══ Dataset records ══

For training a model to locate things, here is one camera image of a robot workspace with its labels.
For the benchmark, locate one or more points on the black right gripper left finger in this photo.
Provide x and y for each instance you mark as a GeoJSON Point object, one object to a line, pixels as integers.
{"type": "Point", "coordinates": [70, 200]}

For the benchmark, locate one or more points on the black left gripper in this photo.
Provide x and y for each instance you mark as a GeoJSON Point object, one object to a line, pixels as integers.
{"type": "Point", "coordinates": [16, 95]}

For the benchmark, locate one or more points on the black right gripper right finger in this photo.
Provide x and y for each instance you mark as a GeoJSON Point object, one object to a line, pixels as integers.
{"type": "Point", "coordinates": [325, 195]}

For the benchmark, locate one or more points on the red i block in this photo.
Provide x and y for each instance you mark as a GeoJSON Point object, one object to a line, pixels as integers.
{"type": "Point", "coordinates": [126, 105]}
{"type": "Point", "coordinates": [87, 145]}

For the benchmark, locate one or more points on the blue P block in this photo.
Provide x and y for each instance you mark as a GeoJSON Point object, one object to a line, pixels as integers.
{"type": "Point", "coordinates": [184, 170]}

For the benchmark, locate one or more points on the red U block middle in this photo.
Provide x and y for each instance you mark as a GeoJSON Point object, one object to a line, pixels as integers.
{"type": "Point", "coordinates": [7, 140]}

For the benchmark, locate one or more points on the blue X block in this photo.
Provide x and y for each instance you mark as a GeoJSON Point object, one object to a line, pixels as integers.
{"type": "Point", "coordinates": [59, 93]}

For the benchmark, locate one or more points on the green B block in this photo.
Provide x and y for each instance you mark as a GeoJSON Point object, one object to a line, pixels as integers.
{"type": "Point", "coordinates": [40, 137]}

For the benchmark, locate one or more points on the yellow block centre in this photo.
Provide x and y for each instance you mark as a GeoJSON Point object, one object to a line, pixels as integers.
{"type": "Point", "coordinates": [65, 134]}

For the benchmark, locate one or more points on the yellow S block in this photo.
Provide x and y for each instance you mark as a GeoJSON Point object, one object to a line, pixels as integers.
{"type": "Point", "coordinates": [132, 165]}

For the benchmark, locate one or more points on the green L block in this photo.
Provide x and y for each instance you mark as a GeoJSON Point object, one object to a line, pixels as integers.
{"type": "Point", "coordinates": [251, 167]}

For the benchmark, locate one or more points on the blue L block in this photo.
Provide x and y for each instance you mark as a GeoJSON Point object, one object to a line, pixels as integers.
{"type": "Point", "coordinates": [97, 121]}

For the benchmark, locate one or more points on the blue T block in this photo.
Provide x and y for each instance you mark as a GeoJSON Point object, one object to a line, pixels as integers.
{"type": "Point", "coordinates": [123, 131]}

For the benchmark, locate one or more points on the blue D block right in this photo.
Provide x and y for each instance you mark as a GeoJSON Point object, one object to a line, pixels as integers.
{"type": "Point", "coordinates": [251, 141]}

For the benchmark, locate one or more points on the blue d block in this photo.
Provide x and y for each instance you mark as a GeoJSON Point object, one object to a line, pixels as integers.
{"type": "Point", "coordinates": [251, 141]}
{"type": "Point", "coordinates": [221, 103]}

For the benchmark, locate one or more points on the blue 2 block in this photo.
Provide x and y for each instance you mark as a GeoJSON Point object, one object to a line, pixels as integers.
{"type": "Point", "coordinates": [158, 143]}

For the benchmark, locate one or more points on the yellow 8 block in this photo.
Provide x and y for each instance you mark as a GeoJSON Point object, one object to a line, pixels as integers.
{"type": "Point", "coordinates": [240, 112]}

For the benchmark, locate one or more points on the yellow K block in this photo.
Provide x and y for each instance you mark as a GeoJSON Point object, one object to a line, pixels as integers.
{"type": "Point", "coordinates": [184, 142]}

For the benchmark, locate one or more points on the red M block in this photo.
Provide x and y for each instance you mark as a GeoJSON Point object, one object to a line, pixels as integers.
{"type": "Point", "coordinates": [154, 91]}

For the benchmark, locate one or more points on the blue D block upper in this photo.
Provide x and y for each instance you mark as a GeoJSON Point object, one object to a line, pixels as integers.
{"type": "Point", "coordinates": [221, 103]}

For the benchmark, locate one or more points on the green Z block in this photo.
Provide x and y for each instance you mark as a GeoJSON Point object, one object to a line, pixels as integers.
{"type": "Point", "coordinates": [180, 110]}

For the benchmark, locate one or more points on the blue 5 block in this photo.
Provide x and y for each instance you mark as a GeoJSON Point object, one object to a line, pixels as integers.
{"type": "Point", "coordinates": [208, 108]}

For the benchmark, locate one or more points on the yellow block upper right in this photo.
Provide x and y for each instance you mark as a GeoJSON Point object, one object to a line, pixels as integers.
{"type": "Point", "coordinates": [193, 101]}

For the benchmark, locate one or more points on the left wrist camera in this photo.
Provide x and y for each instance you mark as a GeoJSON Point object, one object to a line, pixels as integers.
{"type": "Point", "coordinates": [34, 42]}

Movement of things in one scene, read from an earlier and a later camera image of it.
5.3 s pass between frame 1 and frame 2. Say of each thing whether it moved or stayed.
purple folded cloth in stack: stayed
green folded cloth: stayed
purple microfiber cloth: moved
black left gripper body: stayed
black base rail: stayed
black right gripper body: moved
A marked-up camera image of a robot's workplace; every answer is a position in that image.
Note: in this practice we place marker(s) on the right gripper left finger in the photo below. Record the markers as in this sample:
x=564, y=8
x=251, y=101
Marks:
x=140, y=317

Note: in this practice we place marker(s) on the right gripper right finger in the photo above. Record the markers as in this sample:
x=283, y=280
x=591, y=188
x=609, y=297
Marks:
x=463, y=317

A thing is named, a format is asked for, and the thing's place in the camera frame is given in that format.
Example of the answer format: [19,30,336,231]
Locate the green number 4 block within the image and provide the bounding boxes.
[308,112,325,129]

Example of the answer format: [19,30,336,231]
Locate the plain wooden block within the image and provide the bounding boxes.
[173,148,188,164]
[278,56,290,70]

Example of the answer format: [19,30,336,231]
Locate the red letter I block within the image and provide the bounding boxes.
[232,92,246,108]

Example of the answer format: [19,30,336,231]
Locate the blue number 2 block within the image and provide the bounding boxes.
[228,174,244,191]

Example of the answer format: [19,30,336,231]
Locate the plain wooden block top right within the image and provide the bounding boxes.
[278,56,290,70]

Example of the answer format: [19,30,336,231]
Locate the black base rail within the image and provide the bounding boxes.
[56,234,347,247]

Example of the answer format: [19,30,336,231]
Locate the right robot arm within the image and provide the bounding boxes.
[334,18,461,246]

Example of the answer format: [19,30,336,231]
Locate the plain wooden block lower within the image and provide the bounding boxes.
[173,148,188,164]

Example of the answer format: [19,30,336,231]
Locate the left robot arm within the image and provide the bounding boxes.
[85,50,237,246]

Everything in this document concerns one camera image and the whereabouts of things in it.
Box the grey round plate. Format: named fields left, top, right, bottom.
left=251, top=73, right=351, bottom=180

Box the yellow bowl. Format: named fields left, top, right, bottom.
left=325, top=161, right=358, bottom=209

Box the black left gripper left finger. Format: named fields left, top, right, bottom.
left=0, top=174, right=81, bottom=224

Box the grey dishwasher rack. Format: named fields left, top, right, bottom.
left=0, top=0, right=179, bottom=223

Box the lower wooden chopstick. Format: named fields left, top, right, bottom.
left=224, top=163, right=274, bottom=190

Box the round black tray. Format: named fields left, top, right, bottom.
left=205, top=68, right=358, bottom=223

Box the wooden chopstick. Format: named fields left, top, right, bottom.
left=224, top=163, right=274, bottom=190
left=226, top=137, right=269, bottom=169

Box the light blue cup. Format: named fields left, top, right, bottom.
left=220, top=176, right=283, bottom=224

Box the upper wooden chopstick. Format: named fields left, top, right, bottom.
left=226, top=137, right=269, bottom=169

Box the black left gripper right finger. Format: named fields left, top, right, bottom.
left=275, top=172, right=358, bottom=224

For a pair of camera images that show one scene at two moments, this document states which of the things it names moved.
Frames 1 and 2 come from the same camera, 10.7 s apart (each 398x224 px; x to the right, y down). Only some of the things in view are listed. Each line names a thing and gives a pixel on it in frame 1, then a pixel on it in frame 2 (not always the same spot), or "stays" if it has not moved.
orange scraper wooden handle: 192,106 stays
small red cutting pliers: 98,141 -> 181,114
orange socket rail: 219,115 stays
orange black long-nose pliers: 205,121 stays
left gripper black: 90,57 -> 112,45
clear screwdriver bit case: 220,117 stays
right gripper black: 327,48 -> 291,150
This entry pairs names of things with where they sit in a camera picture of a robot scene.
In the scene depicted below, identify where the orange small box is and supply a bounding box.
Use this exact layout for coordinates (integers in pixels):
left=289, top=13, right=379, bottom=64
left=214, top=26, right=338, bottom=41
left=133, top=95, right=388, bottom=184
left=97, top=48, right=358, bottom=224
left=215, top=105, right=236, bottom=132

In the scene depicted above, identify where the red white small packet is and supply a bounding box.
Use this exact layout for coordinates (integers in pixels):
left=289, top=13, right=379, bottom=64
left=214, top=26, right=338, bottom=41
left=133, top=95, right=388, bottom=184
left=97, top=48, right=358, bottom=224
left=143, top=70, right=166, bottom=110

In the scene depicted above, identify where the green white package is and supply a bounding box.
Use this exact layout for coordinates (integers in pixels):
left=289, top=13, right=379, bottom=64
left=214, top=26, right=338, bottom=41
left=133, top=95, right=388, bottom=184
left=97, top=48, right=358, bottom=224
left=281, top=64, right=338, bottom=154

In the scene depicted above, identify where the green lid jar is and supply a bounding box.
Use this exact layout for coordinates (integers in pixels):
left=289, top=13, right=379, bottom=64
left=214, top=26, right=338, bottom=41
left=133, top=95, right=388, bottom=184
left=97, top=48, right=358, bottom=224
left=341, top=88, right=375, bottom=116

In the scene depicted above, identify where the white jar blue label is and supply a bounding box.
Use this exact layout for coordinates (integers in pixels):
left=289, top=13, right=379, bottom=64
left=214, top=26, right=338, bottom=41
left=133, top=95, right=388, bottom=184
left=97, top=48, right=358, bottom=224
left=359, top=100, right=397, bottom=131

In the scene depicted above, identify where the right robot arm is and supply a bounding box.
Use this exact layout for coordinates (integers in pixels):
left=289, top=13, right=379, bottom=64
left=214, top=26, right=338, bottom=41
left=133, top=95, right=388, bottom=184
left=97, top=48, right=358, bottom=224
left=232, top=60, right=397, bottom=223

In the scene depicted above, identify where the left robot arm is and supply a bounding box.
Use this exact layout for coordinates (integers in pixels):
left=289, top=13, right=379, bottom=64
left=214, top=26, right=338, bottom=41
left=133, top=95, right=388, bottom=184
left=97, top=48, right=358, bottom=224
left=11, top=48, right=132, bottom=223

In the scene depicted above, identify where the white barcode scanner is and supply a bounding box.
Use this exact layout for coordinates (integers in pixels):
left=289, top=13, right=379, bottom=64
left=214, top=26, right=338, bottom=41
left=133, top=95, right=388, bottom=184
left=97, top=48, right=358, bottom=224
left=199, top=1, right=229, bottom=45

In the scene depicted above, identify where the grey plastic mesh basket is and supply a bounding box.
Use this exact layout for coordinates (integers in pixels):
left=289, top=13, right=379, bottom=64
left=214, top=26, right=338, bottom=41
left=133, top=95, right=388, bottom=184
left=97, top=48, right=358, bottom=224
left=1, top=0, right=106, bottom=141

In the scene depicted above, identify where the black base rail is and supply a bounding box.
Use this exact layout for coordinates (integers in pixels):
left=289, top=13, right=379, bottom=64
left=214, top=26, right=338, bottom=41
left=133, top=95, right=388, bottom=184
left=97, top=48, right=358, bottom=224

═══

The job is to copy each line from the material above that holds the word "things".

Reply
For training a model to locate things, here is one camera image of a robot workspace with its labels.
Movement of things in one scene, read from an earlier and a later camera image of it.
Everything in this document concerns one camera image and the whereabouts of things in it.
For a pair of camera images that show one scene at two moments, this document states which of the things it names moved.
Frames 1 and 2 come from the same camera, 10.7 s apart (each 398x224 px; x to the right, y down). Only some of the things in view are listed. Each line names a thing and gives a pixel on it in frame 1, then a pixel on it in frame 2 (not always the same spot), or "stays" if it has not moved.
This entry pairs names of things with where they sit in a camera picture of a robot scene.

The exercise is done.